When, or if, this pandemic is over, I doubt that number of tickets is going to rise. Fewer were venturing out when times were good; how many will want to go out when jobs are scarce and worries remain about anyone coughing within a hundred-foot radius? When a 26” TV with built-in speaker was a luxury, there was plenty of reason. When more and more people have 60” screens and surround sound in their own living room and the soft drinks aren’t setting you back five bucks a pop, what is the appeal?

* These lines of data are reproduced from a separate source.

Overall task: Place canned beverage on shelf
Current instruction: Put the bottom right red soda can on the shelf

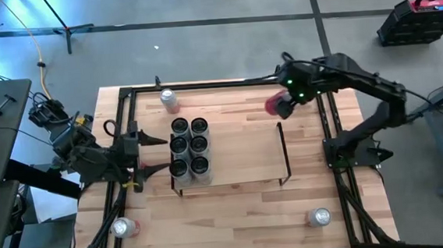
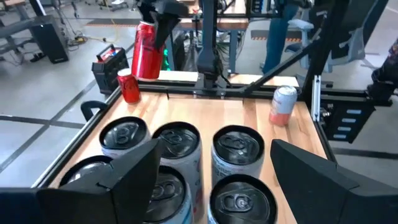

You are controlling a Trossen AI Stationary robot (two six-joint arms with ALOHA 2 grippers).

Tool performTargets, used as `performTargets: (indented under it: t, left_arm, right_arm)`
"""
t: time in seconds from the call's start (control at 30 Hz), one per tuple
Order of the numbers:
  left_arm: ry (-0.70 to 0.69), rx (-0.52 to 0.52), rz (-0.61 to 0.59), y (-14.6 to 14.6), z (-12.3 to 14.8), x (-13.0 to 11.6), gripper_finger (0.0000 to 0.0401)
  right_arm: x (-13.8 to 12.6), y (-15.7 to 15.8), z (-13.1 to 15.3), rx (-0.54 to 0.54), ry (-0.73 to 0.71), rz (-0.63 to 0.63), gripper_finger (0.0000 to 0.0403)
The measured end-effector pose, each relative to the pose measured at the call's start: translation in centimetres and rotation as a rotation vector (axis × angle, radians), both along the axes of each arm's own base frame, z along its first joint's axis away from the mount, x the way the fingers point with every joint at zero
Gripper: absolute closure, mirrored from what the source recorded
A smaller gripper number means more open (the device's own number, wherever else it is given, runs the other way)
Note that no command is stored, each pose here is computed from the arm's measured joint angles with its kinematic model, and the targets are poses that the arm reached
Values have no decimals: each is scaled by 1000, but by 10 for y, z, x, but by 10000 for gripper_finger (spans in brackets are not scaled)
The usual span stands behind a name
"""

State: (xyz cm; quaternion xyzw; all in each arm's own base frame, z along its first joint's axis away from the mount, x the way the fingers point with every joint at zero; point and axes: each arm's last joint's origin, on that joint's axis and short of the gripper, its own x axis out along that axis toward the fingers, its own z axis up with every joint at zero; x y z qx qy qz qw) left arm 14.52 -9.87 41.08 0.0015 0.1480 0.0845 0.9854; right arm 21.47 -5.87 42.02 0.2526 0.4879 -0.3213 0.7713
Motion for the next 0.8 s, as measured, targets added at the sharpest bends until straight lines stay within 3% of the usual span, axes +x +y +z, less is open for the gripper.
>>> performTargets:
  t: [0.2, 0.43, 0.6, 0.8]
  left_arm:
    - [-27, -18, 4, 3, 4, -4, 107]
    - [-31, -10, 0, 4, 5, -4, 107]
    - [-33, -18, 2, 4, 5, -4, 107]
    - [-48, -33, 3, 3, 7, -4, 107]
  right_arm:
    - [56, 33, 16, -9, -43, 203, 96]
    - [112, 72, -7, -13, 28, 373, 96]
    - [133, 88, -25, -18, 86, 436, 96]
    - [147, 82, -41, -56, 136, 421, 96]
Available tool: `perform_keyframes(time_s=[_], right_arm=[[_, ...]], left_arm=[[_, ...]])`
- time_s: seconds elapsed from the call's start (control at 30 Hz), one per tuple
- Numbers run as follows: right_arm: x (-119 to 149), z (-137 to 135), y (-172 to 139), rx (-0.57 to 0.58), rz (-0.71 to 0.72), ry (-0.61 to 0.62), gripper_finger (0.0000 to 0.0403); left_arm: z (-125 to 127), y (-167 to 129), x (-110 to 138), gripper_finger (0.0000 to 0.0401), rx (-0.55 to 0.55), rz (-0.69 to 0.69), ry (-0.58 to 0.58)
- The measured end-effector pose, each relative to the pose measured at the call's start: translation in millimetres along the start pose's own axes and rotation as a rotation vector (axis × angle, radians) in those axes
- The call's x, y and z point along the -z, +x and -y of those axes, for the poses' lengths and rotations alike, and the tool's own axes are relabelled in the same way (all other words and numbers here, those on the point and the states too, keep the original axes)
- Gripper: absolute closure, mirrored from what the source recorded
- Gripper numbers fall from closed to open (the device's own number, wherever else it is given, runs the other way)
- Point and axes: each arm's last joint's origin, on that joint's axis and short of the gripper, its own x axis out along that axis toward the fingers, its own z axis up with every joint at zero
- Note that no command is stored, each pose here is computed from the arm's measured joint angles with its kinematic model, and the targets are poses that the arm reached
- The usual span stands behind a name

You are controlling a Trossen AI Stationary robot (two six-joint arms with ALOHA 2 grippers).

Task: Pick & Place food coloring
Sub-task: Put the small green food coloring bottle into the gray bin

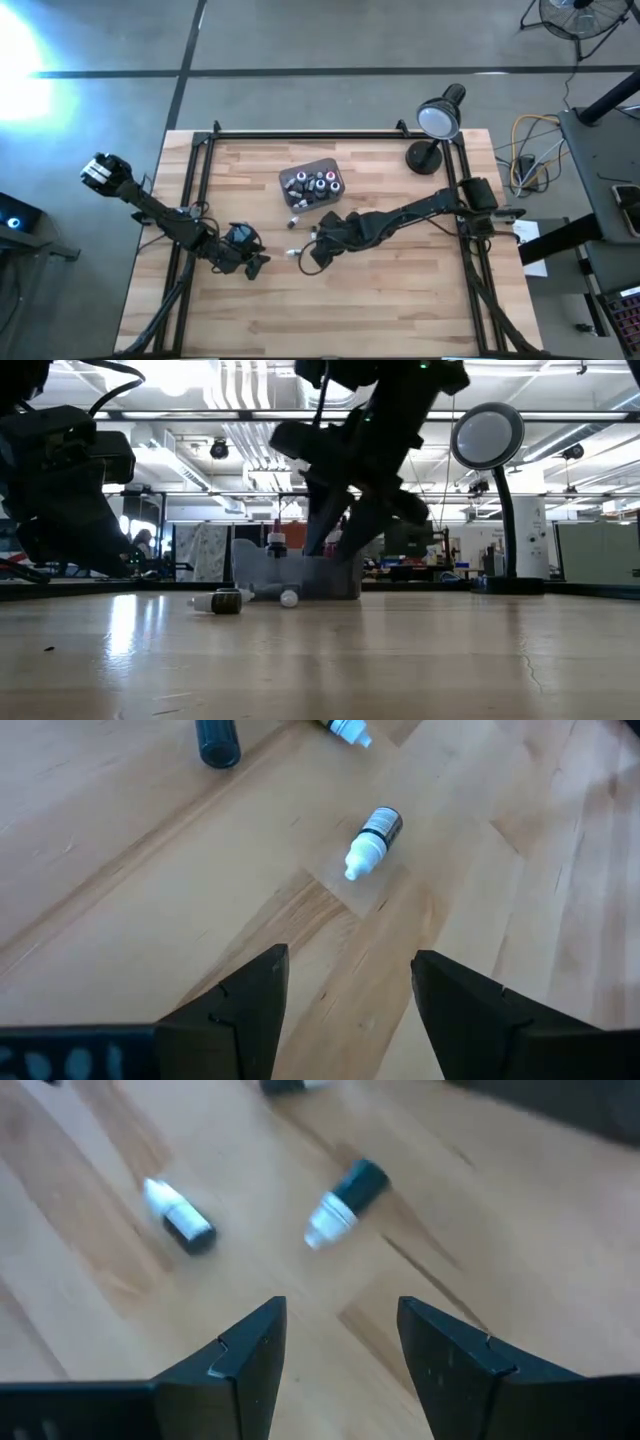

I’ve been wrong before. But mostly, when it comes to business, I’ve been wrong in underestimating how much impact anything and all things digital will have. Around 1990, I couldn’t see that home computers would ever be more than a prestige, niche market with no relevance to the average person. In 2005 I thought Amazon might challenge Barnes and Noble but no woman would pick out her clothes without going to try them on, let alone order fresh veggies online. In 2007, my boss at a now-defunct camera store still thought digital photography was a passing fad. I didn’t, but didn’t think people would ever be happy to take photos of meaning, let alone keep them, on their phones.
The popular theater of 2030 is going to look a lot like your living room of today, with a bigger TV in it. Maybe take a photo or two of one soon, to show your grandkids. Good news for meadowlarks and snakes of the future, perhaps.